Exercise objective: An exact copy of all the lines below is required, with every image left out.

..........

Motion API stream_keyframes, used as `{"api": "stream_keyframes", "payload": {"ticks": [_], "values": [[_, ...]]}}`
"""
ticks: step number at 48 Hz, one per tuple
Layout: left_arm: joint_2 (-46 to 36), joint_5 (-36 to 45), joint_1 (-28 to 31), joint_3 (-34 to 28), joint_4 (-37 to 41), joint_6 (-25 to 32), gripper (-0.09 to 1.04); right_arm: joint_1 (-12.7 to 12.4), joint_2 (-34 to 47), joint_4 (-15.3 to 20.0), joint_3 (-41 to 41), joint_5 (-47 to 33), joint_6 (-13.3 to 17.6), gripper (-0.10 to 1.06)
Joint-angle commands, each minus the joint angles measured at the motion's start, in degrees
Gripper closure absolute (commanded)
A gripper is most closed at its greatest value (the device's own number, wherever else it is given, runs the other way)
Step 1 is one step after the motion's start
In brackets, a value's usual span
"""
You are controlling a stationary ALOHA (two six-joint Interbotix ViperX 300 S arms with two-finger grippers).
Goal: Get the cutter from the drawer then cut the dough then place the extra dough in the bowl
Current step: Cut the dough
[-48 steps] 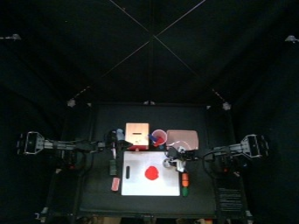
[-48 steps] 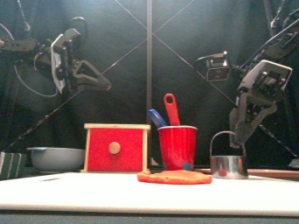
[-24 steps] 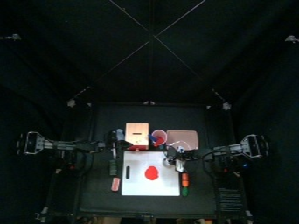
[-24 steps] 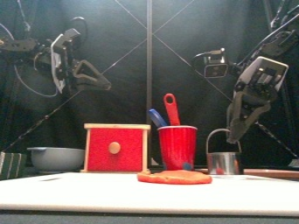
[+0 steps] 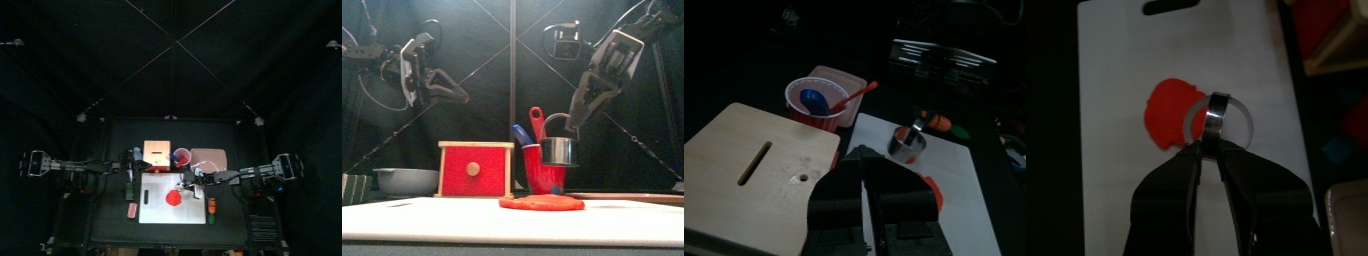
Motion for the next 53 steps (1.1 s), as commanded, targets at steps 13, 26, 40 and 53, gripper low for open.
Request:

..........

Problem solution:
Motion API stream_keyframes, used as `{"api": "stream_keyframes", "payload": {"ticks": [_], "values": [[_, ...]]}}`
"""
ticks: step number at 48 Hz, one per tuple
Layout: left_arm: joint_2 (-46 to 36), joint_5 (-36 to 45), joint_1 (-28 to 31), joint_3 (-34 to 28), joint_4 (-37 to 41), joint_6 (-25 to 32), gripper (-0.09 to 1.04); right_arm: joint_1 (-12.7 to 12.4), joint_2 (-34 to 47), joint_4 (-15.3 to 20.0), joint_3 (-41 to 41), joint_5 (-47 to 33), joint_6 (-13.3 to 17.6), gripper (-0.10 to 1.06)
Joint-angle commands, each minus the joint angles measured at the motion's start, in degrees
Gripper closure absolute (commanded)
A gripper is most closed at its greatest value (the device's own number, wherever else it is given, runs the other way)
Step 1 is one step after the motion's start
In brackets, a value's usual span
"""
You are controlling a stationary ALOHA (two six-joint Interbotix ViperX 300 S arms with two-finger grippers).
Goal: Get the cutter from the drawer then cut the dough then place the extra dough in the bowl
Current step: Cut the dough
[-48 steps] 
[-48 steps] 
[-24 steps] 
[-24 steps] 
[+0 steps] 
Motion for the next 53 steps (1.1 s), as commanded, targets at steps 13, 26, 40 and 53, gripper low for open.
Request:

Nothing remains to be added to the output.